Of all the activities that I have participated in through the Learning Technologies program, I think the site visits has personally been the most beneficial. It is hard to see the relevance of some of the material until you see it being utilized by real people, in real settings. Based on their candid answers to some of our questions, it was clear they were not just being paid by the professor to tell us what we wanted to hear. We heard the real business side of Learning Technologies and the political or corporate challenges that they face.
Our most recent visit started with a quote from the Head of the Center for Immersive and Simulation-Based Learning (ISL) at Stanford University of Medicine
“Simulation” is a set of techniques – not a technology per se – to replace or amplify real experiences with planned experiences, often immersive in nature, that evoke or replicate substantial aspects of the real world in a fully interactive fashion. – David Gaba
We visited the PolyClinic – a Medical Simulation Lab. They believe in Immersive and Simulation-Based Learning. People in the medical profession should be exposed to as much as possible in a zero risk environment, so they are more confident and accurate when they treat real patients. Seeing the different simulations they could run was fascinating. Of course, after my experience last year, I’m not sure I really wanted to see the simulation for laparoscopic surgery. I guess I should just be happy that my doctors probably trained on the machines since it was through the same hospital system.
This was the first site visit that always uses the five ADDIE steps.

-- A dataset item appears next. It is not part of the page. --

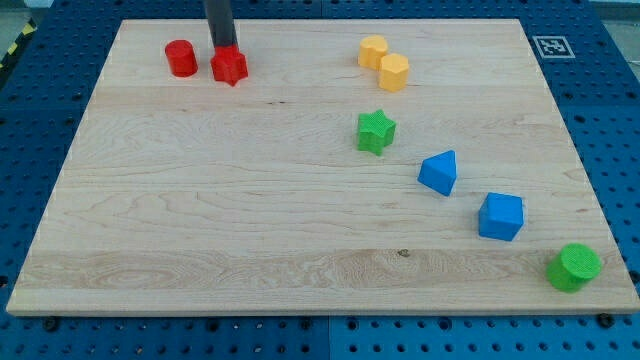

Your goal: Push the red circle into the red star

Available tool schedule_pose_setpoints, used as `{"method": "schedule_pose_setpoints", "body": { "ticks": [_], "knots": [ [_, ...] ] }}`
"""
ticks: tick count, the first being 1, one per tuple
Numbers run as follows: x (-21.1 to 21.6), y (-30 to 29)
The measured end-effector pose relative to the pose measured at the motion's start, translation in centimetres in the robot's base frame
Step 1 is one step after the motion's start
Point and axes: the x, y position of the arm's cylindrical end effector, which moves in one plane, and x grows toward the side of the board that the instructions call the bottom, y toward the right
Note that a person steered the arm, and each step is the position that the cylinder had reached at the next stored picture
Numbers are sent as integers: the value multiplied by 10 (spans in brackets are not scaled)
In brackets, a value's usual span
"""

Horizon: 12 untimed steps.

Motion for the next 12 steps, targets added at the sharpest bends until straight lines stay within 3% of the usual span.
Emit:
{"method": "schedule_pose_setpoints", "body": {
  "ticks": [3, 4, 6, 7, 8, 9, 11, 12],
  "knots": [
    [134, 61],
    [123, 67],
    [-6, 45],
    [-38, -29],
    [-44, -91],
    [-41, -88],
    [13, -70],
    [8, -65]
  ]
}}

The first two places were for-profit, so they tended to glaze over A and E if the customer was unwilling to pay (which is a normal occurrence).

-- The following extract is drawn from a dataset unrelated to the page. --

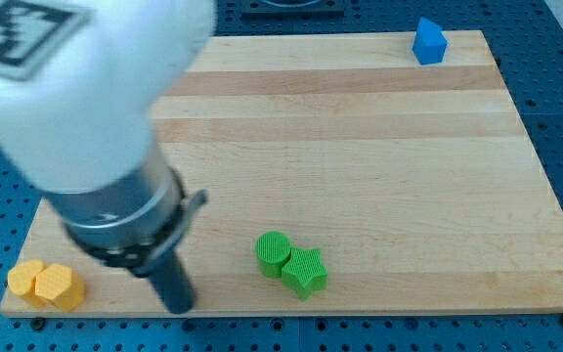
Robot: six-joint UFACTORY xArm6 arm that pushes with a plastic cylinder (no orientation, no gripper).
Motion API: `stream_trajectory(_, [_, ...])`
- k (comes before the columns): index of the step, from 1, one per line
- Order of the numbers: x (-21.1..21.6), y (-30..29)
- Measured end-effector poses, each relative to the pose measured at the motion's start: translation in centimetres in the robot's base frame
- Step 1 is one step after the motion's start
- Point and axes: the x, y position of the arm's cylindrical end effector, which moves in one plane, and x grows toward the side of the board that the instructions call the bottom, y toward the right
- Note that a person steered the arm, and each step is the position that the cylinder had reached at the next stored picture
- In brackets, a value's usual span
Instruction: Separate the green circle from the green star
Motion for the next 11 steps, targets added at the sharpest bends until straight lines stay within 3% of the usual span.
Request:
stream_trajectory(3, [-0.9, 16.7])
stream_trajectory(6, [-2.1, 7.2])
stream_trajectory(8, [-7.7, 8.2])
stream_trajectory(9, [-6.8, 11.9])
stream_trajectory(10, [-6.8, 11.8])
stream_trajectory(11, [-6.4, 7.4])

While I will never personally have use for a medical simulation lab, I did brainstorm a simulation that would be a great resource for beginning and pre-service teachers. I do not know to what extent these already exist. Management skills are a challenge that all new teachers face. You get theory in the classroom, but no actual practice. There should be a simulation for different actions of students, different ages, different settings, and even different times of the year. All of those influence the action-reaction chain. I have a different management system in the classroom as when I am lunch duty, my management looks different between the 6th and 8th graders. No one taught me these specifically, it was found out through trial and error. The risks of doing something for the first time are not as large as in the medical profession, but I did have to deal with some angry parent conversations because they did not feel the punishment fit the crime. The simulation should let teachers take a few steps into the process before it provides feedback (at least for the more complicated management situations). I can picture some of the perfect situations now … too bad I don’t have the programing expertise to make them a reality.
Some of the information I found about the topic:
Pre-service teacher learning is enhanced when pre-service teachers regularly participate in
the complex decision-making processes that teachers make in classroom settings. However, pre-service
teachers classroom experiences are typically limited by lack of regular access to quality
classroom experiences (Ramsey, 2000).
- A journal article from 1989 saying they were using a computer simulation successfully (so why did it fade out instead of become more widespread?)
- Kindergarten Classroom Management Simulation
- There are frequent mentions in articles for the Cook School classroom management simulation. However, I could not find any actual details about it.
- SimSchool – an online classroom simulation to help build teachers skills. This looks like it has the most potential.